14. The computer-implemented method of claim 13, further comprising:

receiving a second input from the user indicating a style to be applied by the one or more machine-learned models for generating the output document, and

wherein generating, via the one or more machine-learned models, the outline is further based on the second input.

15. The computer-implemented method of claim 13, further comprising:

receiving a second input from the user indicating a style to be applied by the one or more machine-learned models for generating the output document, and

wherein generating, via the one or more machine-learned models, the content for the first section is further based on the second input.

16. The computer-implemented method of claim 13, further comprising:

providing, for presentation to the user, the outline including the plurality of sections;

receiving a second input from the user indicating to modify one or more of the sections of the outline or to accept the outline; and

in response to the computing system receiving the second input from the user indicating to accept the outline, generating, via the one or more machine-learned models, the plurality of questions.

17. The computer-implemented method of claim 13, wherein

the first context corresponds to a query which can be answered via the one or more machine-learned models based on information contained in one or more source documents, and

the second context corresponds to a query relating to at least one of a purpose, scope, or target audience associated with the output document.

18. The computer-implemented method of claim 17, further comprising receiving a selection, from the user, of the one or more source documents, for generating the content of the first section.

19. The computer-implemented method of claim 13, further comprising:

providing, for presentation to the user, a plurality of question and answer pairs which includes the plurality of questions and corresponding answers including information responsive to the plurality of questions;

receiving a second input from the user indicating to:

remove one or more of the plurality of question and answer pairs,

add one or more questions to generate one or more additional question and answer pairs, to add to the plurality of question and answer pairs, or

accept the plurality of question and answer pairs; and

in response to the second input indicating to accept the plurality of question and answer pairs, generating, via the one or more machine-learned models, the content for the first section, based on the information responsive to the plurality of questions.

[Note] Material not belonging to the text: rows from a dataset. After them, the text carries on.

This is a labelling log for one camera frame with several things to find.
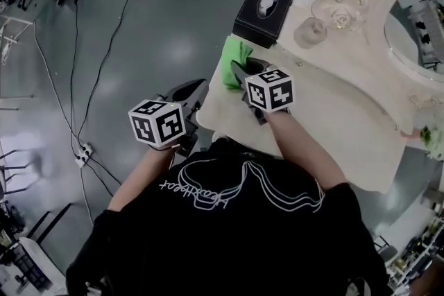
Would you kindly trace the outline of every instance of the vanity table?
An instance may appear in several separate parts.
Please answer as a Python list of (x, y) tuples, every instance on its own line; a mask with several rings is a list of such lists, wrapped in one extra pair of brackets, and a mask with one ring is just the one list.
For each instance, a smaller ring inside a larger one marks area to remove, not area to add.
[[(396, 1), (293, 0), (271, 49), (240, 39), (253, 48), (252, 57), (293, 74), (291, 114), (333, 156), (349, 181), (380, 193), (391, 186), (406, 146), (400, 131), (412, 133), (417, 111), (439, 110), (444, 100), (444, 76), (409, 58), (421, 51), (408, 31), (400, 29), (399, 19), (393, 23), (389, 17), (388, 31), (399, 33), (387, 37), (396, 43), (387, 42), (385, 24)], [(294, 33), (309, 17), (324, 21), (327, 38), (303, 49)], [(396, 51), (397, 46), (403, 50)], [(199, 124), (279, 156), (271, 129), (256, 122), (241, 96), (223, 86), (219, 63), (197, 115)]]

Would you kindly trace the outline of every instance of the table surface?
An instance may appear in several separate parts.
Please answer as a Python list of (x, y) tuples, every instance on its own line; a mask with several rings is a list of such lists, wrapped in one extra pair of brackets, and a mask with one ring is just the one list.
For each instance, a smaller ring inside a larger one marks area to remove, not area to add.
[[(362, 189), (386, 193), (395, 177), (406, 140), (369, 96), (337, 77), (274, 46), (264, 49), (245, 39), (250, 55), (286, 67), (294, 77), (292, 115), (333, 156), (347, 179)], [(220, 62), (208, 95), (197, 114), (201, 126), (218, 131), (256, 150), (281, 156), (268, 124), (259, 125), (241, 101), (221, 81)]]

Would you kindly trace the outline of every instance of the black t-shirt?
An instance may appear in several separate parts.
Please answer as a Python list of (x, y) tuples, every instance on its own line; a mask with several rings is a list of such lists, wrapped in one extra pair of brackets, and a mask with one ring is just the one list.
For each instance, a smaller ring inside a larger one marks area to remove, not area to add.
[(112, 295), (345, 296), (356, 280), (381, 295), (387, 283), (348, 184), (324, 193), (299, 166), (228, 153), (195, 153), (101, 214), (68, 269), (70, 295), (103, 276)]

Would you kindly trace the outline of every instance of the black tissue box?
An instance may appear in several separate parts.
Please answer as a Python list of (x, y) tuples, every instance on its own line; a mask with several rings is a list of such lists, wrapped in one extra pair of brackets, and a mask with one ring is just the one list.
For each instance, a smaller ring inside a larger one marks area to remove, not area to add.
[(279, 37), (293, 0), (276, 0), (266, 14), (259, 12), (260, 1), (244, 1), (234, 22), (233, 33), (269, 49)]

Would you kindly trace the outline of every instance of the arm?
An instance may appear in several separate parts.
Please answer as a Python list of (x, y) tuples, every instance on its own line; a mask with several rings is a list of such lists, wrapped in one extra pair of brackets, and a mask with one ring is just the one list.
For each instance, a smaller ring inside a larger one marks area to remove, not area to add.
[(304, 168), (326, 191), (347, 182), (332, 156), (290, 114), (265, 114), (282, 156)]
[(128, 179), (111, 199), (108, 209), (121, 211), (133, 201), (155, 178), (166, 172), (174, 156), (174, 149), (150, 149)]

20. A non-transitory computer readable medium storing instructions which, when executed by a processor, cause the processor to perform operations for generating an output document, the operations comprising:

receiving a first input from a user providing information associated with a request to generate an output document;

generating, via one or more machine-learned models, an outline based on the first input, the outline including a plurality of sections;

generating, via the one or more machine-learned models, a plurality of questions for generating content for a first section among the plurality of sections, based on the first input;

determining, via the one or more machine-learned models, whether a first question among the plurality of questions is associated with a first context or a second context;

when the first question is associated with the first context, automatically retrieving, via the one or more machine-learned models, information responsive to the first question;

when the first question is associated with the second context, presenting the first question to the user and obtaining, from the user, the information responsive to the first question; and

generating, via the one or more machine-learned models, the content for the first section, based on the information responsive to the first question.